Story at a glance
- A study from the World Meteorological Association reports dangerous weather activity has increased fivefold over the past 50 years.
- Life and economic losses can both be mitigated with improved investments in emergency weather information systems.
Rampant wildfires, cataclysmic hurricanes and tropical storms, and outbreaks of tornadoes are just some of the notable weather events to occur in the U.S. during 2020, a year already fragmented beyond recognition by the COVID-19 pandemic.
With scientists and experts warning that these escalating events are a result of climate change, the United Nations (U.N.) and World Meteorological Organization (WMO) released a report warning that these natural disasters are strongly attributed to climate change, and should they continue, are poised to cost about $20 billion in annual economic losses by 2030.
Based on results from WMO’s 2020 State of Climate Services report, the increasing frequency and severity of dangerous weather patterns confirms that over the past 50 years, more than 11,000 disasters have been linked to climate and weather-related hazards, leaving 2 million deaths and $3.6 trillion in economic losses in their wake.
Results suggest that in 2018, about 108 million people required humanitarian aid following these natural disasters. By 2030, experts estimate that this number will increase by 50 percent as economic losses mount as well.
To prevent these predicted vulnerabilities, the report advocates for a multi-step governmental approach to invest in early warning systems and impact-based forecasting to help people gauge the actions they need to take if they are in areas subject to severe weather.
“Early warning systems (EWS) constitute a prerequisite for effective disaster risk reduction and climate change adaptation. Being prepared and able to react at the right time, in the right place, can save many lives and protect the livelihoods of communities everywhere,” WMO Secretary-General Professor Petteri Taalas said in prepared remarks.

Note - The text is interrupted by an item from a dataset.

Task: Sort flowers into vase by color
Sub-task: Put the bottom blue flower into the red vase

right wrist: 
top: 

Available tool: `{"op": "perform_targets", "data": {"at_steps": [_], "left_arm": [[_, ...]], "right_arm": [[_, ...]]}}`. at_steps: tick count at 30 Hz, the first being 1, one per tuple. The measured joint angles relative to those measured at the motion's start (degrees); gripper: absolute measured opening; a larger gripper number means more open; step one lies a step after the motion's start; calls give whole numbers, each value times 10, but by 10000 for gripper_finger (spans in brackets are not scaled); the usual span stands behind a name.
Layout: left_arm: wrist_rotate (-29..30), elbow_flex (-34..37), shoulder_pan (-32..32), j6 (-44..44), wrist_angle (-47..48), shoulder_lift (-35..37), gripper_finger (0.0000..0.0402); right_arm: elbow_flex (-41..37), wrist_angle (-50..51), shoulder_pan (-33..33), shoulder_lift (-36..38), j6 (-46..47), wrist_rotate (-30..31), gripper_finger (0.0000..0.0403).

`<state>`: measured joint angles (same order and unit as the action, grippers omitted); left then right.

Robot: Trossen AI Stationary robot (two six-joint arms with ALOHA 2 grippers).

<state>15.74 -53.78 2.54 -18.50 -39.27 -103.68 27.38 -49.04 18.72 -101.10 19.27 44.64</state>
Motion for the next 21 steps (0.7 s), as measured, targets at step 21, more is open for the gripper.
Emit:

Unsurprisingly, the most vulnerable locations for people facing severe weather threats are in locations classified as Least Developed Countries (LDCs) and Small Island Developing States (SIDS), with 90 percent of these nations identifying EWS development as a top priority.
Preventing them from installing these warning systems is a lack of capital and financial resources.
Several strategies outlined in the report for governments to adopt include investing in EWS systems in underdeveloped regions, specifically in African LDCs and SIDS, better data collection for under-monitored communities, and tracking financial flows to understand where resources are being allocated in terms of emergency weather monitoring.
A more optimistic find is that the average number of deaths for each disaster has dropped by a third over the last 50 years, but the number of disasters still increased by roughly five times its original number, dragging economic gains down.
While experts push the adaptation of EWS as disaster-mitigation systems, the ultimate culprit is manmade climate change and its adverse effects on humans and the environment.
“The year 2020 has highlighted the importance of building broad resilience in vulnerable developing countries, to climate change but also to health and economic risks,” Mikko Ollikainen, the manager of the Adaptation Fund, says. “Climate services are critical in achieving resilience, and the Fund plays a crucial role in this partnership through its concrete adaptation projects on the ground serving the most vulnerable communities, with about 20 percent of its portfolio dedicated to supporting countries in building resilience through Early Warning System and Disaster Risk Reduction projects.”